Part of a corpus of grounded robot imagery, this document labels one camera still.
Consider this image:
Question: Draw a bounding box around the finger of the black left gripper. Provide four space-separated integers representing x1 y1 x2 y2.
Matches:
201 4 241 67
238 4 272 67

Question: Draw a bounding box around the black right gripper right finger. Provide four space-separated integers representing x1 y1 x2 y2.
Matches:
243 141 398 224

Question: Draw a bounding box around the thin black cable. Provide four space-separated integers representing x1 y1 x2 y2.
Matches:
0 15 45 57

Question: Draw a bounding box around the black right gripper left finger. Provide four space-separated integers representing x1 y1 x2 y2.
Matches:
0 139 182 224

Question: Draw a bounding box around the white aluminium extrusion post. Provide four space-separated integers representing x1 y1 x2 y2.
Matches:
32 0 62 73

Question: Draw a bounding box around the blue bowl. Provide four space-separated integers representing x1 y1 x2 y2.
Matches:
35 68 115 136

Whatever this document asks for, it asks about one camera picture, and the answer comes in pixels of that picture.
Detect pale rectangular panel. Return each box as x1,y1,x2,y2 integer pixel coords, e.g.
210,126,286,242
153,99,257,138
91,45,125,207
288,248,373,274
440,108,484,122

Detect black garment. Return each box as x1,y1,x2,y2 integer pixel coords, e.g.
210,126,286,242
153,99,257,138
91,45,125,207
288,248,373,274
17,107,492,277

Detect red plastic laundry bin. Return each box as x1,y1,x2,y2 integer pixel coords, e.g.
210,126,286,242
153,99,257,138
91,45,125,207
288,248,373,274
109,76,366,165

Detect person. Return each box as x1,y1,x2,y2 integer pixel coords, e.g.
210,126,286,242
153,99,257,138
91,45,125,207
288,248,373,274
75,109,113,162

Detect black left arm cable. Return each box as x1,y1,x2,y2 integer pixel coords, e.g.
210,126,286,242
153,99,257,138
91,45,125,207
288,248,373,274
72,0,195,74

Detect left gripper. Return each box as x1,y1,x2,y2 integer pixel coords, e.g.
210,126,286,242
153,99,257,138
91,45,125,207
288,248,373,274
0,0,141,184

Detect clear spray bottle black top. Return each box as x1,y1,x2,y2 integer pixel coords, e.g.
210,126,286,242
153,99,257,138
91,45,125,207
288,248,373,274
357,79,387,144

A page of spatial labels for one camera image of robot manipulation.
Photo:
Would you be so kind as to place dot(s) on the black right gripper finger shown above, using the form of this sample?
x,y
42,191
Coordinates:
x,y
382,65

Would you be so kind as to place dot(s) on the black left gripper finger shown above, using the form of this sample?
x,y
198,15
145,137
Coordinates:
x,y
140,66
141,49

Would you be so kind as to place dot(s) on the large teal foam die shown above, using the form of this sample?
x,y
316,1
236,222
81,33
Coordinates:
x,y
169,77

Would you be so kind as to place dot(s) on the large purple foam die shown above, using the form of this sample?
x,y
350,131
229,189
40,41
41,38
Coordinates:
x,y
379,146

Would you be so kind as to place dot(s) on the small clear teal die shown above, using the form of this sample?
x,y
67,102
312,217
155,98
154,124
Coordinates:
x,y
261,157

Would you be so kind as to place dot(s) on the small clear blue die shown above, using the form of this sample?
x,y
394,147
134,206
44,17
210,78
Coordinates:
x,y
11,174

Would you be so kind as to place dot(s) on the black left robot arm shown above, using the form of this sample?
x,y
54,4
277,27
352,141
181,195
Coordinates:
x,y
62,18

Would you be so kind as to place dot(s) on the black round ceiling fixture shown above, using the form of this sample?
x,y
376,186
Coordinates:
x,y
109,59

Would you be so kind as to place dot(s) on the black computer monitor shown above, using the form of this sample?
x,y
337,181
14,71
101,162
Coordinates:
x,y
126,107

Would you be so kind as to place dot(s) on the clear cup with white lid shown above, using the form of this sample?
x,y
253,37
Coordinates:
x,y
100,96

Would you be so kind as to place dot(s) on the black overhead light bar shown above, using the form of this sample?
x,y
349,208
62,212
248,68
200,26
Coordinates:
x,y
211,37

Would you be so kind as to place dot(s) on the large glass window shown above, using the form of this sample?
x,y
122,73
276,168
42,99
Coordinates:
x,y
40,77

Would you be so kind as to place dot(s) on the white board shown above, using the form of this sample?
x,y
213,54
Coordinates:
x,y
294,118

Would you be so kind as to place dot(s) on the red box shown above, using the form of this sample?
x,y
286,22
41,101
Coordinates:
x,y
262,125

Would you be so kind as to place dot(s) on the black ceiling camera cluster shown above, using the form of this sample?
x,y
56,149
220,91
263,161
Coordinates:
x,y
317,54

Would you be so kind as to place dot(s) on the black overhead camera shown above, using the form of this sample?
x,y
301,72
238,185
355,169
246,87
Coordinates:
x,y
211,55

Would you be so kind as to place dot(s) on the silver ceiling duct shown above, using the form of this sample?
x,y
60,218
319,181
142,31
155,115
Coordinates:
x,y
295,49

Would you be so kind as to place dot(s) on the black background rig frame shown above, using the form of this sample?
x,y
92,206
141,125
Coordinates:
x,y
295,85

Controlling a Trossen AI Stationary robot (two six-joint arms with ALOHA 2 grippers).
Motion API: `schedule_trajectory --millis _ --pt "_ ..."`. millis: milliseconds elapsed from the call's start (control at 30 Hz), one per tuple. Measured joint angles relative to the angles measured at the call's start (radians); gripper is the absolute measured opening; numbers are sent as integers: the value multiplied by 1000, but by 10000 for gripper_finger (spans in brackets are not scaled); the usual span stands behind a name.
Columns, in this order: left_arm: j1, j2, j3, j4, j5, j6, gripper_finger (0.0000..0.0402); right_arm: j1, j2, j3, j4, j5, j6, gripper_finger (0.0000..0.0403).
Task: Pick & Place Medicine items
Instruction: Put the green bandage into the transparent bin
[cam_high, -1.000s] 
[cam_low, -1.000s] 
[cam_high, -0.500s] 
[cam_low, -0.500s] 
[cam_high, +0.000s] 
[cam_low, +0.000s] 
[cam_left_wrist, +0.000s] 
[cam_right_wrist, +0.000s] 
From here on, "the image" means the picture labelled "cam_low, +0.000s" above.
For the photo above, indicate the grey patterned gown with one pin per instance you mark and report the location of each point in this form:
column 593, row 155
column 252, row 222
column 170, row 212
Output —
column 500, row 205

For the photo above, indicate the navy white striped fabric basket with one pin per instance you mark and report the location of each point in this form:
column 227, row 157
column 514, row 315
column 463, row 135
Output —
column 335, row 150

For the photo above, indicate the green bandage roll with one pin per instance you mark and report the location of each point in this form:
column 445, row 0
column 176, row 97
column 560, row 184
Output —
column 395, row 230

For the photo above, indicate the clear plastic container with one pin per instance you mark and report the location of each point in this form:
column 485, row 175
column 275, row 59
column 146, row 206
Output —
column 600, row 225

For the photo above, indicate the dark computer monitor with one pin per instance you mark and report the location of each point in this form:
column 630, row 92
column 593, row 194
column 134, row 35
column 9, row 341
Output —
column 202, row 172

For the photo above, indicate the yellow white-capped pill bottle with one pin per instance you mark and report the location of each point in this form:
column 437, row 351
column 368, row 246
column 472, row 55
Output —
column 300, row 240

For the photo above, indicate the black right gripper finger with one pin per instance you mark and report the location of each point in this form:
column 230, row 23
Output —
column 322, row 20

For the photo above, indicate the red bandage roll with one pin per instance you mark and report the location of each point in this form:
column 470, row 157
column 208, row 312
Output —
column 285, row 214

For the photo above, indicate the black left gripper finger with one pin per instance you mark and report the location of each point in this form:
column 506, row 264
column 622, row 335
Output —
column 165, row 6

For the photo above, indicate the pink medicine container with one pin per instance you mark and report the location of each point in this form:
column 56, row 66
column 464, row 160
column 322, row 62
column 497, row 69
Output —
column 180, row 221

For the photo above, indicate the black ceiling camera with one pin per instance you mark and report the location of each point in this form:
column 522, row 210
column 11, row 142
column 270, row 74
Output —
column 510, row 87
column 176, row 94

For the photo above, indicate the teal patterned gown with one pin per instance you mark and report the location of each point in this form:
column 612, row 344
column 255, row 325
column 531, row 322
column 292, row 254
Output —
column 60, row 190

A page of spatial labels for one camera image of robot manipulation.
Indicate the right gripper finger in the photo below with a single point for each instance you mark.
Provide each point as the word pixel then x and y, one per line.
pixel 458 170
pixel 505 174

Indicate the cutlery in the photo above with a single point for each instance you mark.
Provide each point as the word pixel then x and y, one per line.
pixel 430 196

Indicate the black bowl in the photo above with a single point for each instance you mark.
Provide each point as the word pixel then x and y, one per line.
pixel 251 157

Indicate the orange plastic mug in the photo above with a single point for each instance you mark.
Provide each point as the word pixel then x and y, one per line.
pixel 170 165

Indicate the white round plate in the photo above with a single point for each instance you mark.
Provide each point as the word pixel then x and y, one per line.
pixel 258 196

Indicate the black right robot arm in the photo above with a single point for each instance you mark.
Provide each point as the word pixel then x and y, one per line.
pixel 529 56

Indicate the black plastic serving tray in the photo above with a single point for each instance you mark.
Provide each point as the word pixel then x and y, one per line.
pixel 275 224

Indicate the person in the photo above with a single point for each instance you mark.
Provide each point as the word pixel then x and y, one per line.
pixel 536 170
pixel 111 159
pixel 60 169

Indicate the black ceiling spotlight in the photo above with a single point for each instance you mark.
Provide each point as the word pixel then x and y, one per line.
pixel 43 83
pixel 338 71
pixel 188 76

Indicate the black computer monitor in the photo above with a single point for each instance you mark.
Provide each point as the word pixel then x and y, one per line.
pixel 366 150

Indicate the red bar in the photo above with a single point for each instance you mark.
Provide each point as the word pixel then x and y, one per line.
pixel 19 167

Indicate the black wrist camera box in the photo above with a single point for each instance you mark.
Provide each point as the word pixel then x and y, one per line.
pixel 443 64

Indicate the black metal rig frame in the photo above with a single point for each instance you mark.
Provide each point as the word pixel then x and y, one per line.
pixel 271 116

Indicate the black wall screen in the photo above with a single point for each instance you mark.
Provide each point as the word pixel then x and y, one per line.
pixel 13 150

- _Your task_: Tally the lines of the listing that hold the string "patterned", then reply with that number alone.

- _Answer area_: 2